#### TASK REQUIREMENTS
Whenever a line below includes the string "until", show it.

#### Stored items
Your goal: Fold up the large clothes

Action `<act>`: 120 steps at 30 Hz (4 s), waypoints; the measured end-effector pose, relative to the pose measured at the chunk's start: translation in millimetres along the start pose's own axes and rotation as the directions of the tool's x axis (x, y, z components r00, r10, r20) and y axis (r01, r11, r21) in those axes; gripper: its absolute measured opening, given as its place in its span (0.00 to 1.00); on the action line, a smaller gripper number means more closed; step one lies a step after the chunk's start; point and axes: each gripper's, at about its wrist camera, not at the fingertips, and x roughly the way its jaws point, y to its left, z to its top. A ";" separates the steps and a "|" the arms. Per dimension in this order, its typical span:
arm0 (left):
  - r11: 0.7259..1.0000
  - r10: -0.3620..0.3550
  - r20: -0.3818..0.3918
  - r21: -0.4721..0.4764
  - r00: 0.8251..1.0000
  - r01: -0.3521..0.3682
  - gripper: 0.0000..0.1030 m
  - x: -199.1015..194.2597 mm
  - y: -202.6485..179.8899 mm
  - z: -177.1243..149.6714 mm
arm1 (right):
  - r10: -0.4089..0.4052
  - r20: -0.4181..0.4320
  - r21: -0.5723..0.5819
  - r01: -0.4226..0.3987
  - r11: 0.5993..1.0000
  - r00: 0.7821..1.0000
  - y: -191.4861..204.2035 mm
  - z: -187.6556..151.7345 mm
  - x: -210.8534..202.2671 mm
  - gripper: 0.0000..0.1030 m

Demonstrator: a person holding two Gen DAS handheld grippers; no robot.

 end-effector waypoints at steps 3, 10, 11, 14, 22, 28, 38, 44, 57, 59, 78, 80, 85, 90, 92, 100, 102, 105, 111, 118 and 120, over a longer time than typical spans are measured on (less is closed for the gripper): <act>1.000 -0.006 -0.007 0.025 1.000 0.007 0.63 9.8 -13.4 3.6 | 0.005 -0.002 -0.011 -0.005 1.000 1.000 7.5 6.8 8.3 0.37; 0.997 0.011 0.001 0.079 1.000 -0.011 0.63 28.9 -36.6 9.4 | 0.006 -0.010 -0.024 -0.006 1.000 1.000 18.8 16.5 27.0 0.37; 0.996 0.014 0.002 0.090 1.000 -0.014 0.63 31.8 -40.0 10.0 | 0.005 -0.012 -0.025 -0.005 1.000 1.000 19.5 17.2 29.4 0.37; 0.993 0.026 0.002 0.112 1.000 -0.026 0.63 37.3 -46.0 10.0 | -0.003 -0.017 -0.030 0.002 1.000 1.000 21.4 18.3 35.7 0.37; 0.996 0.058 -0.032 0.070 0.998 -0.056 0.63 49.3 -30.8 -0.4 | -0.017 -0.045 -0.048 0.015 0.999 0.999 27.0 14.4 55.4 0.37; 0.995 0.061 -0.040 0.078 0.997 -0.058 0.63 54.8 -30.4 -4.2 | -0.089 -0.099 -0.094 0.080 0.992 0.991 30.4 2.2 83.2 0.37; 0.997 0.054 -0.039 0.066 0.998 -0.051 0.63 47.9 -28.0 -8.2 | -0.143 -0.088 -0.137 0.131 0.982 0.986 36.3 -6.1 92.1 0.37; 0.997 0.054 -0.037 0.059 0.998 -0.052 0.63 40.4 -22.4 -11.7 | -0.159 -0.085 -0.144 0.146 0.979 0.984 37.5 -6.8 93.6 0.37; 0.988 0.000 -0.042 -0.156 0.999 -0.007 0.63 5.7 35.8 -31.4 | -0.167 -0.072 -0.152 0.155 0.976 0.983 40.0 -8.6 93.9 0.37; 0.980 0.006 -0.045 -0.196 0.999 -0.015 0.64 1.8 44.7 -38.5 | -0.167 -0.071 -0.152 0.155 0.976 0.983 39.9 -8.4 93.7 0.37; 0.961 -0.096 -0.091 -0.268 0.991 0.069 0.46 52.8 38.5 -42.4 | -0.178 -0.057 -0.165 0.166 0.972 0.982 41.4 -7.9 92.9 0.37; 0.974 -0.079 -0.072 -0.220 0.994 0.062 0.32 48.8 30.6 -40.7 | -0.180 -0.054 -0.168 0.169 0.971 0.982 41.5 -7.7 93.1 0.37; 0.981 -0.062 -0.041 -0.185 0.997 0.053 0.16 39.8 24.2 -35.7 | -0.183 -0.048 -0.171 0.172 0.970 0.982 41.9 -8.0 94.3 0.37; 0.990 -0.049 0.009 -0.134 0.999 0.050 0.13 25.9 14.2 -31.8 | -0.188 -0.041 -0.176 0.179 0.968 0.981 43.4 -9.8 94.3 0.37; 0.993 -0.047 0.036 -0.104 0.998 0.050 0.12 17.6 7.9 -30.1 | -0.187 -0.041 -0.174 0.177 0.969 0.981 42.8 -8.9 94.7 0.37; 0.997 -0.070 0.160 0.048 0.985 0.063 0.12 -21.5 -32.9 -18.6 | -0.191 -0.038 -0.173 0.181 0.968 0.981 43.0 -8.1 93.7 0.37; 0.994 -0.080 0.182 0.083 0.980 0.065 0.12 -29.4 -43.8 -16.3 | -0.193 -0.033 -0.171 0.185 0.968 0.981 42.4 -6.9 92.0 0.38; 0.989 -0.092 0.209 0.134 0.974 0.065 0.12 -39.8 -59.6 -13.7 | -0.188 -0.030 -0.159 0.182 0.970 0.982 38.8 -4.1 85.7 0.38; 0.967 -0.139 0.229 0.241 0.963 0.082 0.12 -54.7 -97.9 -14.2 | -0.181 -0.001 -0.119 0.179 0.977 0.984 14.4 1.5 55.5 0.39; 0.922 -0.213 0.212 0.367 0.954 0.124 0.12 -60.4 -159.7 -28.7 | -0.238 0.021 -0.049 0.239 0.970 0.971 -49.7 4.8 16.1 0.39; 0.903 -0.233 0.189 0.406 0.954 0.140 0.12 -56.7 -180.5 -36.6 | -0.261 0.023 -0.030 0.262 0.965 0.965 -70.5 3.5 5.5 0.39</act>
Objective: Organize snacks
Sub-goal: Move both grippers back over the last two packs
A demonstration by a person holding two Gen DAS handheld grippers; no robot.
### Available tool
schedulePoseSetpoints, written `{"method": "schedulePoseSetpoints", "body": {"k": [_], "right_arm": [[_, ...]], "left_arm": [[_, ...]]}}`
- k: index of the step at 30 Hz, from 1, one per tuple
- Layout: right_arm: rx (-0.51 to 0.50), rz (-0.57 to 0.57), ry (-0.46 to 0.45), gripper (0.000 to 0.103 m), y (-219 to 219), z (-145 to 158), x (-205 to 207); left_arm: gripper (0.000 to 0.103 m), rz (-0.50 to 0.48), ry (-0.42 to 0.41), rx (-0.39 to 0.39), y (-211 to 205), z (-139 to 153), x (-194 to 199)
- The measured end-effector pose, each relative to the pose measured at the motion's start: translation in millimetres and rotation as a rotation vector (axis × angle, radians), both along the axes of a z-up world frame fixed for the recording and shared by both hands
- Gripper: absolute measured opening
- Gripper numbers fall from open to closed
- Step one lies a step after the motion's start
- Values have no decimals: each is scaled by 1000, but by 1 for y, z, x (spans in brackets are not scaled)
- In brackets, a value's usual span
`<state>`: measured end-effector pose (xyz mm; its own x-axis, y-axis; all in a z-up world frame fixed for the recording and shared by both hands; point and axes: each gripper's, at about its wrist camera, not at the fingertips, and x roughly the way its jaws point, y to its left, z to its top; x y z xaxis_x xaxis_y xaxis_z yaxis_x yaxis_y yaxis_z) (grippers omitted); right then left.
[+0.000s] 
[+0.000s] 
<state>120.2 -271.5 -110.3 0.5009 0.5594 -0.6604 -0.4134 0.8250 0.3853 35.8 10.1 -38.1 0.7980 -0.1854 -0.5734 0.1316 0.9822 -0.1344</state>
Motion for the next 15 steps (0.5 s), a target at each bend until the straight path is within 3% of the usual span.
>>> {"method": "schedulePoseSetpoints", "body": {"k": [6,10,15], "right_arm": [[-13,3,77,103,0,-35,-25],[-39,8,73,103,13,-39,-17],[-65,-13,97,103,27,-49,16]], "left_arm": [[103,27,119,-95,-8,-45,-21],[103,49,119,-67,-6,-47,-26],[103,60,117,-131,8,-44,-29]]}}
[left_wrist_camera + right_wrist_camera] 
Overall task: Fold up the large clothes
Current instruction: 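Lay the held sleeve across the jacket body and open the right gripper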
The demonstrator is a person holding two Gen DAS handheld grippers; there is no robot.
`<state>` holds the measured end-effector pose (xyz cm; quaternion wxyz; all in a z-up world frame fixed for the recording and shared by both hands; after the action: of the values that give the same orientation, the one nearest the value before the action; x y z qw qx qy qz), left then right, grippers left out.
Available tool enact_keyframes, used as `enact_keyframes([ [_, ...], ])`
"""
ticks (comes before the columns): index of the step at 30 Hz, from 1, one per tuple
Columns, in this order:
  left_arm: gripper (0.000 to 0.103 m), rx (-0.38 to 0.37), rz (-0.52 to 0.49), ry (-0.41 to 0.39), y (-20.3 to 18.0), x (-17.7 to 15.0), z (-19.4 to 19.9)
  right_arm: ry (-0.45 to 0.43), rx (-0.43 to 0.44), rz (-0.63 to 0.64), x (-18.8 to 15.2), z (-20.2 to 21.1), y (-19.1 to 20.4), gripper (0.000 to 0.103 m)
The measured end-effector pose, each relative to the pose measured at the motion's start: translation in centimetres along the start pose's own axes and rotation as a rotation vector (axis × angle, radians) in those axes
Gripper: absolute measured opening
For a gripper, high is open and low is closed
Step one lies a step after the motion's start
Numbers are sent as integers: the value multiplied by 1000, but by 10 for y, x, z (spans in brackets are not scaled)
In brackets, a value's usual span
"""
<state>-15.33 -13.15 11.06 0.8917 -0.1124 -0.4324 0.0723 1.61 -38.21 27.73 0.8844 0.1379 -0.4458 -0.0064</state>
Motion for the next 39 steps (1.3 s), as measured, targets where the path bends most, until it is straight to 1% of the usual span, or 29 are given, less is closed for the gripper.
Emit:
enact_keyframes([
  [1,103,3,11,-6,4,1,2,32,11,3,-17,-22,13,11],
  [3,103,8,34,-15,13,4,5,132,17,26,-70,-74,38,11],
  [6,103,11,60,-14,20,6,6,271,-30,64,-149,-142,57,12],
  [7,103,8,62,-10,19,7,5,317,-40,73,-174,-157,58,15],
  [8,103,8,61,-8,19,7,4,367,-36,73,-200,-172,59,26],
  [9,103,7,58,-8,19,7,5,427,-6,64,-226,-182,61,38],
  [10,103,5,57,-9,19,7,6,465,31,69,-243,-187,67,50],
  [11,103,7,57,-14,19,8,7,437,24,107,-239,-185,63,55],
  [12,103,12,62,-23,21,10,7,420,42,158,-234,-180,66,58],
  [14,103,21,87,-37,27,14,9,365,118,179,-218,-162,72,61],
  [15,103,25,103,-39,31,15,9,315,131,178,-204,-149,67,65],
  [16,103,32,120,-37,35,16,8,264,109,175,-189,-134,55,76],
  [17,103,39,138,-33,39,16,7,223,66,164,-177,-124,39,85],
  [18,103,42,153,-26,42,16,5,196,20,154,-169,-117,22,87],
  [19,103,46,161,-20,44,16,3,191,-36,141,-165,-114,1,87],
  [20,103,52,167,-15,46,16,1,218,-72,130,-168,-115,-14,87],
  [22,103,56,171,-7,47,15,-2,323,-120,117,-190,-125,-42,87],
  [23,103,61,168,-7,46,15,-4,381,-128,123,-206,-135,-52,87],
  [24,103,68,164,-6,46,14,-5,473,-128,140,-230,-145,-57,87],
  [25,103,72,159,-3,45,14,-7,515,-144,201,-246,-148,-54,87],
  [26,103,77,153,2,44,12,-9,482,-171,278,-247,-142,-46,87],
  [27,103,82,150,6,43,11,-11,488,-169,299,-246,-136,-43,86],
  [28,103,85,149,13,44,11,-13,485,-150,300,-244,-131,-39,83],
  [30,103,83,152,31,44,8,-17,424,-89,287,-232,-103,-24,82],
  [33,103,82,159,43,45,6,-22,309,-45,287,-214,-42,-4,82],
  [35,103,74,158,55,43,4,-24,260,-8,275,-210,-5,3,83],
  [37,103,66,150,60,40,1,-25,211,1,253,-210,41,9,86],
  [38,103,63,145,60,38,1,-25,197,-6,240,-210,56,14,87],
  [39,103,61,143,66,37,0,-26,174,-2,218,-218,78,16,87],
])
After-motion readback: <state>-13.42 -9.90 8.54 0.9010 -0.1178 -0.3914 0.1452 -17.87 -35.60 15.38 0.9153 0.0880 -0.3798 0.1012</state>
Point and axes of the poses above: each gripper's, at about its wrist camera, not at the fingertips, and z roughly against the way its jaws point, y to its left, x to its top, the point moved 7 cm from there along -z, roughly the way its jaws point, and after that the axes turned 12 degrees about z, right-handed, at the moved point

#### TASK RESULT
Motion for the next 15 steps (0.5 s), a target at each bend until the straight path is within 3% of the usual span.
Motion for the next 39 steps (1.3 s), as measured, targets where the path bends most, until it is straight to 1% of the usual span, or 29 are given, less is closed for the gripper.

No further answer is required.